Riparte lo scontro politico sul supercomune triestino
Sindaci al lavoro per perfezionare lo statuto della futura Uti giuliana. Dopo l’ennesimo incontro dell’altro giorno, il prossimo è in calendario per mercoledì 12 agosto. E della bozza che i primi cittadini di Trieste, Muggia, Duino Aurisina, San Dorligo della Valle, Sgonico e Monrupino stanno definendo, iniziano a trapelare i dettagli. Uno, in particolare, riguarda il meccanismo con cui l’assemblea della nuova Unione territoriale intercomunale - prevista dalla riforma regionale delle autonomie locali - dovrà assumere le decisioni su modifiche statutarie, bilanci annuali e pluriennali, atti di programmazione, mutui da attivare ed elezione del presidente: per l’approvazione servirà una doppia maggioranza. Non solo quella dei due terzi dei voti ponderali spettanti ai componenti (di questi 15 su 25 sono attribuiti al Comune di Trieste, il cui peso legato al numero di abitanti è nettamente superiore a quello delle altre amministrazioni comunali del territorio), ma sarà necessario anche l’ok di quattro Comuni su sei.
Un sistema che per assurdo, complici anche dinamiche politiche future e possibili disallineamenti dei pianeti oppure tensioni su particolari tematiche, potrebbe - numeri alla mano - vedere il Municipio triestino trovarsi in minoranza al secondo voto.
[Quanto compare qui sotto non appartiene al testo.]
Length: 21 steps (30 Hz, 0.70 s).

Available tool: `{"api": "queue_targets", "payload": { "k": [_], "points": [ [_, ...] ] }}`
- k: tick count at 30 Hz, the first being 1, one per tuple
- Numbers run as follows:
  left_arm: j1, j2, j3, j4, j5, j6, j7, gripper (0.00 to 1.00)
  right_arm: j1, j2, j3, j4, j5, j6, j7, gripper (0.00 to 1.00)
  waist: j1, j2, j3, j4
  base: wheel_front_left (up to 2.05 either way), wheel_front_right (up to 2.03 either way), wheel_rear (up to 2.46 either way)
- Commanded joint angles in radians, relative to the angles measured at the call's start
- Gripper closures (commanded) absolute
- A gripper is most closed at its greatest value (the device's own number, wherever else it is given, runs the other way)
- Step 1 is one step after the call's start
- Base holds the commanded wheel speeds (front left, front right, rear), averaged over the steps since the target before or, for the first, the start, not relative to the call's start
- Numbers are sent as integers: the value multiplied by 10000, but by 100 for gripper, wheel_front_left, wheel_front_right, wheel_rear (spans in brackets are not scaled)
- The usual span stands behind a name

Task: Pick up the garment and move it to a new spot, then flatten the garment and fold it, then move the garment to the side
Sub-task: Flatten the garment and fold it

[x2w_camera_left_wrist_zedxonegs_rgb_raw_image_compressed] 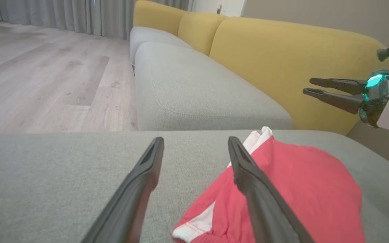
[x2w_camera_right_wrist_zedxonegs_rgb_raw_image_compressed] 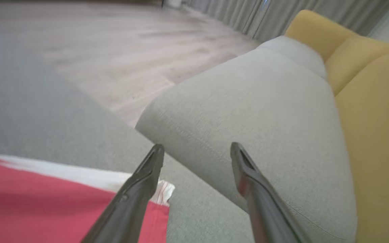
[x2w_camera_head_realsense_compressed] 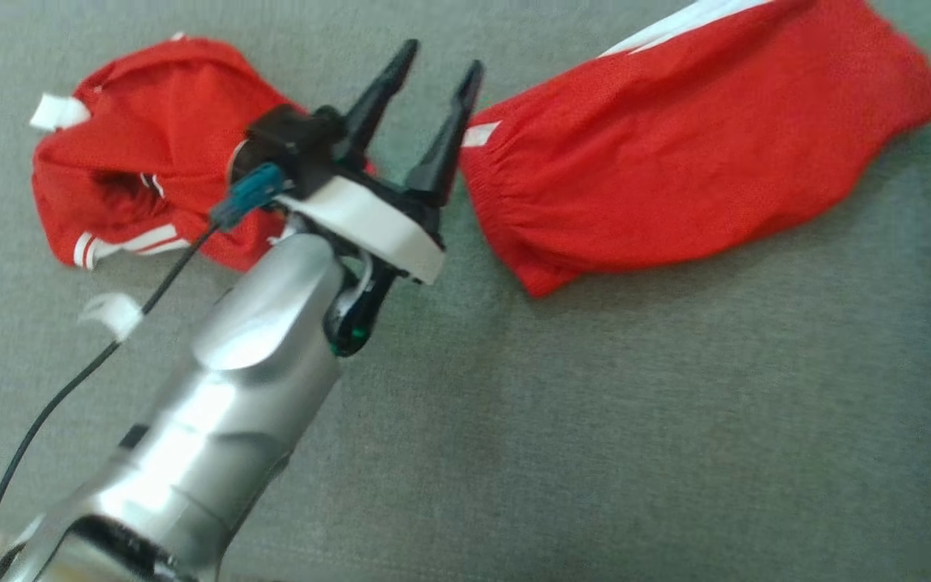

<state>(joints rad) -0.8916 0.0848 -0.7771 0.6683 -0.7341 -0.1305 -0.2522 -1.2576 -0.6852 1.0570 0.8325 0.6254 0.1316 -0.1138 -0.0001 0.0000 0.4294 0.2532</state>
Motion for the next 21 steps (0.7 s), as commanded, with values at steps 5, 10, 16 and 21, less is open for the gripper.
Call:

Eventualità, questa, che non è sfuggita alla parlamentare e coordinatrice regionale di Forza Italia, Sandra Savino: «Vorrei non definirlo un golpe, ma quando la democrazia viene subdolamente sostituita da un’oligarchia dove pochi eleggono gli amministratori che governano su molti, il vocabolario non offre tante altre alternative». L’offensiva della berlusconiana continua: «Il quadro che uscirebbe da questa riforma - attacca Savino riferendosi all’ipotesi su cui stanno lavorando Cosolini, Nerio Nesladek, Vladimir Kukanja, Monica Hrovatin, Sandy Klun e Marko Pisani - è quello di una Trieste che su assetti strategici come i bilanci annuali e pluriannuali e tutti gli atti di programmazione e pianificazione del territorio è vincolata alla volontà di piccoli comuni che come quello di Monrupino non contano neanche mille abitanti. Un sistema che consente a una minoranza di cittadini di governare e decidere sulla maggioranza. In tutto questo - afferma ancora Savino - è sconcertante il ruolo del sindaco di Trieste, essendo egli stesso quello che sta mettendo il cappio al suo Comune riducendolo a un ente a sovranità limitata. Il Pd - conclude la parlamentare forzista -, al fine di convincere i Comuni minori dove la componente slovena è significativa ad aderire all’Uti giuliana, sta svendendo la città capoluogo».
È lo stesso Cosolini, tuttavia, a gettare immediatamente acqua sul fuoco: «Non esiste nello statuto la possibilità che il Comune di Trieste sia messo in minoranza, la maggioranza dei voti nell’assemblea dell’Uti ce l’ha e quei voti saranno sempre necessari. Credo poi che con spirito di coesione sia giusto creare una maggioranza più allargata. Stiamo parlando - sottolinea - di unione e non di incorporazione. È una riforma comunque difficile per i diversi pesi delle realtà comunali sul territorio provinciale». Il primo cittadino di Trieste, nel contempo, mette in luce un ulteriore aspetto a evidenziare come Palazzo Cheba avrà potere decisionale “esclusivo” su questioni chiave: si esprimerà infatti singolarmente su servizi sociali, edilizia scolastica, gestione dei servizi tributari, servizi finanziari e contabili, opere pubbliche, pianificazione comunale ed edilizia privata. Soluzione collegiale invece per Polizia locale, statistiche, ovviamente per interventi a carattere sovracomunale e per la presentazione di progetti europei.
I sei sindaci, come accennato, si ritroveranno mercoledì prossimo. Venerdì 21 agosto il testo verrà licenziato e inviato ai Consigli comunali, che avranno un mese di tempo per procedere all’approvazione.